## ACTIVITY
Two lines in the data below mark the range: the one with "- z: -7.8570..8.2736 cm" and the one with "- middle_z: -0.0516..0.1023". Return both, along with every line between them, exactly.

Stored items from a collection
┏━━

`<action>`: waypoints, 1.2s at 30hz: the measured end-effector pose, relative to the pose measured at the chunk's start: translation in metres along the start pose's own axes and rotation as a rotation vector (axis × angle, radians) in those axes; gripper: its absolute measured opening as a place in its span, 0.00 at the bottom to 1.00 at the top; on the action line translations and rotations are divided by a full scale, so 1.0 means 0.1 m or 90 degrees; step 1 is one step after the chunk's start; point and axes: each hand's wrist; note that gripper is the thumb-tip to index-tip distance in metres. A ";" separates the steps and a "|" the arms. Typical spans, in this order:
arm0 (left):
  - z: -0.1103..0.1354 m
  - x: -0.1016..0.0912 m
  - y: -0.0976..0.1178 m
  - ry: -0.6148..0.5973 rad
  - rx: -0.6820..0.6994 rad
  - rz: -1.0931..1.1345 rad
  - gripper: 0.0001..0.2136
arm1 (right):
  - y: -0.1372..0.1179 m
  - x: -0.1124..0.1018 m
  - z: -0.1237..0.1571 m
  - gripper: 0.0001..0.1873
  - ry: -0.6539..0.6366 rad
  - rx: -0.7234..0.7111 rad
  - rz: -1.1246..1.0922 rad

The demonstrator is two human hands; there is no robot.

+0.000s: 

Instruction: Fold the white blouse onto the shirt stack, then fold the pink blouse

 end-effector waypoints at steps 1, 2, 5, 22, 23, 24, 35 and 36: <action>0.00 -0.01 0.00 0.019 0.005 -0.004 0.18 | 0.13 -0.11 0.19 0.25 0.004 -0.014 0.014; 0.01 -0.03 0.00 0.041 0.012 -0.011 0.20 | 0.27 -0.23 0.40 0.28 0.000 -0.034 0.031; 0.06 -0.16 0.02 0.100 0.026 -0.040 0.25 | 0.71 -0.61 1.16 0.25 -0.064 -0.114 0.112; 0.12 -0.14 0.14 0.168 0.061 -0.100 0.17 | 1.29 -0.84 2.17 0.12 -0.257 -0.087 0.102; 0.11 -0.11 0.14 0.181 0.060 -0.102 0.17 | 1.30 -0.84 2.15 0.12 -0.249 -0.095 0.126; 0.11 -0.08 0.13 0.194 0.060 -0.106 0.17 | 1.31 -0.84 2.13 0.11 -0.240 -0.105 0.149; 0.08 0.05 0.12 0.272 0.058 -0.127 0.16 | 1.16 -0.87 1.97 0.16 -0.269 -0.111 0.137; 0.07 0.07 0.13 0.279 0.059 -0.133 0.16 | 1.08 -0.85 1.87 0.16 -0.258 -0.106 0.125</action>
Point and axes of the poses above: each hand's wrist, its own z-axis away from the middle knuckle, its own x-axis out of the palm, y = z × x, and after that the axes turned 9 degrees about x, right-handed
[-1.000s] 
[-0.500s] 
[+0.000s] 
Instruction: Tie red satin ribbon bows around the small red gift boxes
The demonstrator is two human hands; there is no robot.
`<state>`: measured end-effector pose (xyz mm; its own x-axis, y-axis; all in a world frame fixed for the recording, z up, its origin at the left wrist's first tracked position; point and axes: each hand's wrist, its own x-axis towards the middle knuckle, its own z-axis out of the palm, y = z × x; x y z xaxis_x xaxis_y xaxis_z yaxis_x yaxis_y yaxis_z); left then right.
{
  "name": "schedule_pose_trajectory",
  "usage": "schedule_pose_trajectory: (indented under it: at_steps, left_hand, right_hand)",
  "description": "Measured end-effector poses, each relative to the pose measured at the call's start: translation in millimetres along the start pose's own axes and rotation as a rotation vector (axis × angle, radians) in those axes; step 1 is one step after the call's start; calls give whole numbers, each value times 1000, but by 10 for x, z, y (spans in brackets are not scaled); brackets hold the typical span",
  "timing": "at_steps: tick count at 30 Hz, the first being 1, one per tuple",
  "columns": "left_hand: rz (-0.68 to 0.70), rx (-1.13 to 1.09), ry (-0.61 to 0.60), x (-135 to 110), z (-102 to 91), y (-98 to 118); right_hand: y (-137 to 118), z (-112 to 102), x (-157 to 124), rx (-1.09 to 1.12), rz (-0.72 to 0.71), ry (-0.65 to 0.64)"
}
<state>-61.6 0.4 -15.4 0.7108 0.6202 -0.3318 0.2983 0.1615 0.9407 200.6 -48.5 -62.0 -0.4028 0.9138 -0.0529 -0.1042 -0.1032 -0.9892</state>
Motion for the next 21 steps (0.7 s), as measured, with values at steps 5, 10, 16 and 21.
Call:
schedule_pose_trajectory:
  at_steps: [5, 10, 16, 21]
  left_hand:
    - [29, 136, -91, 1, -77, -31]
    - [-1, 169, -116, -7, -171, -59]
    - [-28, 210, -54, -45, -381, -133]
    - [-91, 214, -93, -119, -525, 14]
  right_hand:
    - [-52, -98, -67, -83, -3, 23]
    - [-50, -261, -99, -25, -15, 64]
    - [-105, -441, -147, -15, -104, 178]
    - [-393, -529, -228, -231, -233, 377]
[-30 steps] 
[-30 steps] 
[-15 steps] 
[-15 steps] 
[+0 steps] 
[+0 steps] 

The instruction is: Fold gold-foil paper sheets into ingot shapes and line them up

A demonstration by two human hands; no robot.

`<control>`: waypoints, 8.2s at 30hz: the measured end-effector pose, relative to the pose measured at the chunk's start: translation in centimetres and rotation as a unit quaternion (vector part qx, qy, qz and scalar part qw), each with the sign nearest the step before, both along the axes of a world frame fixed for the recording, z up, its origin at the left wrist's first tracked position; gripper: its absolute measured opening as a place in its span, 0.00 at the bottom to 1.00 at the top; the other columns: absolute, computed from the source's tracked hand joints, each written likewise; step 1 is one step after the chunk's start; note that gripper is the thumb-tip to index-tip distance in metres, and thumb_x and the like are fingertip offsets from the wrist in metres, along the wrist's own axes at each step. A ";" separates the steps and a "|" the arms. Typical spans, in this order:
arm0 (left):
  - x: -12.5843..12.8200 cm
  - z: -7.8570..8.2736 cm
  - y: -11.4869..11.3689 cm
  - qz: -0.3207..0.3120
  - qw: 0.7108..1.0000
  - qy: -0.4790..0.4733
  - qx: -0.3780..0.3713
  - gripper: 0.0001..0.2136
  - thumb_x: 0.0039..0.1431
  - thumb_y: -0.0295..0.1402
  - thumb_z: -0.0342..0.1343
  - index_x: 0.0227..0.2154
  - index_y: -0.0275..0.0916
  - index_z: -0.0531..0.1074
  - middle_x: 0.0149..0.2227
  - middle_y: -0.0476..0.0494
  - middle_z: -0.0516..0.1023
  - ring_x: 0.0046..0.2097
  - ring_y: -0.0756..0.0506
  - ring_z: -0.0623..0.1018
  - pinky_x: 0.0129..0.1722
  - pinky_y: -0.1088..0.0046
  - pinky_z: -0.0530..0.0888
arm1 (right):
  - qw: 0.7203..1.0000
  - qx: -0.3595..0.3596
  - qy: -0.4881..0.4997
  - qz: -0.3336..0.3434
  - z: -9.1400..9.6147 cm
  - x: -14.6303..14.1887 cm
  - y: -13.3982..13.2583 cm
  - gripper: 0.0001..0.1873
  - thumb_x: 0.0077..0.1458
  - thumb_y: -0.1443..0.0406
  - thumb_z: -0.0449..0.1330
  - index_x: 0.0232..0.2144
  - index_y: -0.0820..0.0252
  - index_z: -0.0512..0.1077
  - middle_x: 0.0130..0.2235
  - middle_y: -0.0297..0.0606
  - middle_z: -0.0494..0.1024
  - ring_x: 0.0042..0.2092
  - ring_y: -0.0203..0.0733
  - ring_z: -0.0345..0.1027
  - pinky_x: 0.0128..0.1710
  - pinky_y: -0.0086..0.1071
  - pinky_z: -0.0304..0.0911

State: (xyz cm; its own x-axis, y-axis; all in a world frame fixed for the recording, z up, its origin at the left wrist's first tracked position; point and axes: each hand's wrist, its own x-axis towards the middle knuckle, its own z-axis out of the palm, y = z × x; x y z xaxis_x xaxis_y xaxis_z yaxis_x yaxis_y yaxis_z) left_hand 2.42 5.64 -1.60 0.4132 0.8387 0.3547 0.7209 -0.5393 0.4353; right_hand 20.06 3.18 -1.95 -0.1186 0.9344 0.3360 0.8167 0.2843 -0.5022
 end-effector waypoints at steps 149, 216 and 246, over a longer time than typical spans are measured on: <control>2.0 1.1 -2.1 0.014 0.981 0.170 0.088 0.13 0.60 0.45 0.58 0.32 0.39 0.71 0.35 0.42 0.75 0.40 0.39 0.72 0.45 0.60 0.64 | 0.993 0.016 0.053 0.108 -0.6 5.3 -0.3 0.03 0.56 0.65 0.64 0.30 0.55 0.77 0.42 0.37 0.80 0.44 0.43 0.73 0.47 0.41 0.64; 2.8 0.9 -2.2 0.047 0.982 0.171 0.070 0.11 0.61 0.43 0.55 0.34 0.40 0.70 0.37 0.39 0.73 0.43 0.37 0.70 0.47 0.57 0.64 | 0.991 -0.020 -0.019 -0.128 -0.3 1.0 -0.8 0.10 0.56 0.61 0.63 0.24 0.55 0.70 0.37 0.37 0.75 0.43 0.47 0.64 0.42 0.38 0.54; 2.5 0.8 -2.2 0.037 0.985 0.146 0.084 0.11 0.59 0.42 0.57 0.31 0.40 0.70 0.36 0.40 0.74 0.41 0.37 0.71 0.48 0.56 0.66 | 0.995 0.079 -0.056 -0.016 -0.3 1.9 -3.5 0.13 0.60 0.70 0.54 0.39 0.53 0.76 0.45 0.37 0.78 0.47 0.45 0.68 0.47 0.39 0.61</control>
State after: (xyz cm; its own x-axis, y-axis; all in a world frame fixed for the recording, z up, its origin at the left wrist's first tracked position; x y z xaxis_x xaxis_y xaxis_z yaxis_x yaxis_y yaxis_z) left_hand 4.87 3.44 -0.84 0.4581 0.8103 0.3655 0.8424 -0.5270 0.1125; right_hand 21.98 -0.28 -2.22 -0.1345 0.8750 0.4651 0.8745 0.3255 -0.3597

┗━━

## RESPONSE FOR THIS EXERCISE
  - z: -7.8570..8.2736 cm
  - y: -11.4869..11.3689 cm
  - qz: -0.3207..0.3120
  - qw: 0.7108..1.0000
  - qy: -0.4790..0.4733
  - qx: -0.3780..0.3713
  - gripper: 0.0001..0.2136
  - thumb_x: 0.0039..0.1431
  - thumb_y: -0.0295..0.1402
  - thumb_z: -0.0342..0.1343
  - index_x: 0.0227..0.2154
  - index_y: -0.0275..0.0916
  - index_z: -0.0531..0.1074
  - middle_x: 0.0149..0.2227
  - middle_y: -0.0476..0.0494
  - middle_z: -0.0516..0.1023

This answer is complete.